Are you tired of seeing your simplest DAG run twice in Airflow and wondering why? You’re not alone! We’ve got the answers to your queries.

Why does my DAG run twice when I trigger it manually in Airflow?

When you trigger a DAG manually in Airflow, it actually runs twice due to the way Airflow handles manual triggers. The first run is a “Dry Run” to calculate the dependencies and check for any issues, and the second run is the actual execution of the DAG. So, don’t worry, it’s just Airflow doing its thing!

Is it possible to disable the Dry Run feature in Airflow?

Sorry, folks! The Dry Run feature is a fundamental part of Airflow’s design, and it can’t be disabled. However, you can adjust the logging level to reduce the noise in the log files.
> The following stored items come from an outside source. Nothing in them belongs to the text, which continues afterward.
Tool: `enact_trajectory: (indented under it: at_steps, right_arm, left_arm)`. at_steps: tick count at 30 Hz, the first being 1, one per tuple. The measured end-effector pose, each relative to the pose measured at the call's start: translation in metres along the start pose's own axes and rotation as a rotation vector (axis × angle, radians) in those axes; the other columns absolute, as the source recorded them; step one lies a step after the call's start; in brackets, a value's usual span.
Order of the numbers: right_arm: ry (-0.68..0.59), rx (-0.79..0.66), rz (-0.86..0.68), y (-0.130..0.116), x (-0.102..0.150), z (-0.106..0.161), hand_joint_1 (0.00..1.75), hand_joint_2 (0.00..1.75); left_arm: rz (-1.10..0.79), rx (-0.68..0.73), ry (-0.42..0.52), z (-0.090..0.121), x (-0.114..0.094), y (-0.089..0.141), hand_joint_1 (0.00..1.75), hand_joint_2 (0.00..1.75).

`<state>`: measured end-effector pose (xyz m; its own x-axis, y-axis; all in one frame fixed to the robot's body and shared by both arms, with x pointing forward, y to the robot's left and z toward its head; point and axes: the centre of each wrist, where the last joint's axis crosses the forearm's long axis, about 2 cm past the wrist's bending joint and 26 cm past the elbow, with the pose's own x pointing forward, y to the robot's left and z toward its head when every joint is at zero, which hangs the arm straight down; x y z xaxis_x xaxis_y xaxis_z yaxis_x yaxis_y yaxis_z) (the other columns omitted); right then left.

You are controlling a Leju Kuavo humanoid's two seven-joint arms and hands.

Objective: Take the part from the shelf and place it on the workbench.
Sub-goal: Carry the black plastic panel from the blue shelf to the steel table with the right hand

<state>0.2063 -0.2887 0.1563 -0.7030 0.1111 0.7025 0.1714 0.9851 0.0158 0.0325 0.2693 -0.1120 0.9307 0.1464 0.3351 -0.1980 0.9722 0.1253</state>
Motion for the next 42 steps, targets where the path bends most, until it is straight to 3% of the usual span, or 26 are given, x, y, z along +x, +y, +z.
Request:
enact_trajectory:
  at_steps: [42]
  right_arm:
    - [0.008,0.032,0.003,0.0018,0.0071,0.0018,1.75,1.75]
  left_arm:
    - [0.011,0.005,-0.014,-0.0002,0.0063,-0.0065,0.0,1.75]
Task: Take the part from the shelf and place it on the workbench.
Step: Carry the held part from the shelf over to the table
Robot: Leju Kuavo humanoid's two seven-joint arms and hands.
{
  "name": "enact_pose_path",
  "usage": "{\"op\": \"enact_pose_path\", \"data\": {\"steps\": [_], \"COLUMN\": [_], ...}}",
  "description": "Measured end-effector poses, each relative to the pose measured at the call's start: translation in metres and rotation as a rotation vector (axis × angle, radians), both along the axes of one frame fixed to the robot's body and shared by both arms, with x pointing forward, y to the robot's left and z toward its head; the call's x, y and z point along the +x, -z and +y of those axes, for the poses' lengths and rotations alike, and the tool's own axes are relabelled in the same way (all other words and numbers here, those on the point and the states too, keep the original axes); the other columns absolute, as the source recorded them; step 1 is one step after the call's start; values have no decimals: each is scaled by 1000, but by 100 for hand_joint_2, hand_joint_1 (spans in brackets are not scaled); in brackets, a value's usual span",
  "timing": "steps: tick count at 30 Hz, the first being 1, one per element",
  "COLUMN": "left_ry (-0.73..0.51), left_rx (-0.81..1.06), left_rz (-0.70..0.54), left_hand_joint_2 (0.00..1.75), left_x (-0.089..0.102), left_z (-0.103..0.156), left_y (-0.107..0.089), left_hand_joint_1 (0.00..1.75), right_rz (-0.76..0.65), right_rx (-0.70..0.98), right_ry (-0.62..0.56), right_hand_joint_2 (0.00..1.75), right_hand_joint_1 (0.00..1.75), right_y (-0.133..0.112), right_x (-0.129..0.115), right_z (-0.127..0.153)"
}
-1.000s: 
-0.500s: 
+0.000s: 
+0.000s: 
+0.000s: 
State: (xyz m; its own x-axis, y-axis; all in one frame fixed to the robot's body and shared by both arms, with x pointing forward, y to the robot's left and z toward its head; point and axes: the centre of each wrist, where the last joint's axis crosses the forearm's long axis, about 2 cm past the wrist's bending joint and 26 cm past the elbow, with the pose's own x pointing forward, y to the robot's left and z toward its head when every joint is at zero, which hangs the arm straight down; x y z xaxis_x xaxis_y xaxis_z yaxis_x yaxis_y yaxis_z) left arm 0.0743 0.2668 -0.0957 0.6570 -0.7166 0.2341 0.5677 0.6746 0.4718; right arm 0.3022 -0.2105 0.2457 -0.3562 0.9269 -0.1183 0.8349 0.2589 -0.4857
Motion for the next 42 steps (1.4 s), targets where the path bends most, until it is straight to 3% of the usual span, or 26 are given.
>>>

Just set the `logging_level` parameter to `INFO` or higher in your `airflow.cfg` file.

Will the DAG run twice if I use the `Trigger DAG` button in the Airflow UI?

Yep, you guessed it! When you use the `Trigger DAG` button in the Airflow UI, it will also trigger the DAG to run twice. The first run is the Dry Run, and the second run is the actual execution of the DAG.

Does the DAG run twice only when I trigger it manually, or are there other scenarios where this happens?

The DAG will run twice not only when you trigger it manually but also when you use the `airflow dags trigger` command in the CLI or when you use the Airflow API to trigger the DAG. So, be prepared for the double run!

How can I avoid confusion when debugging my DAG?

To avoid confusion when debugging your DAG, make sure to check the `run_id` and `dag_run_id` to distinguish between the Dry Run and the actual execution of the DAG. You can also use the `airflow dags list` command to check the DAG runs and their corresponding IDs.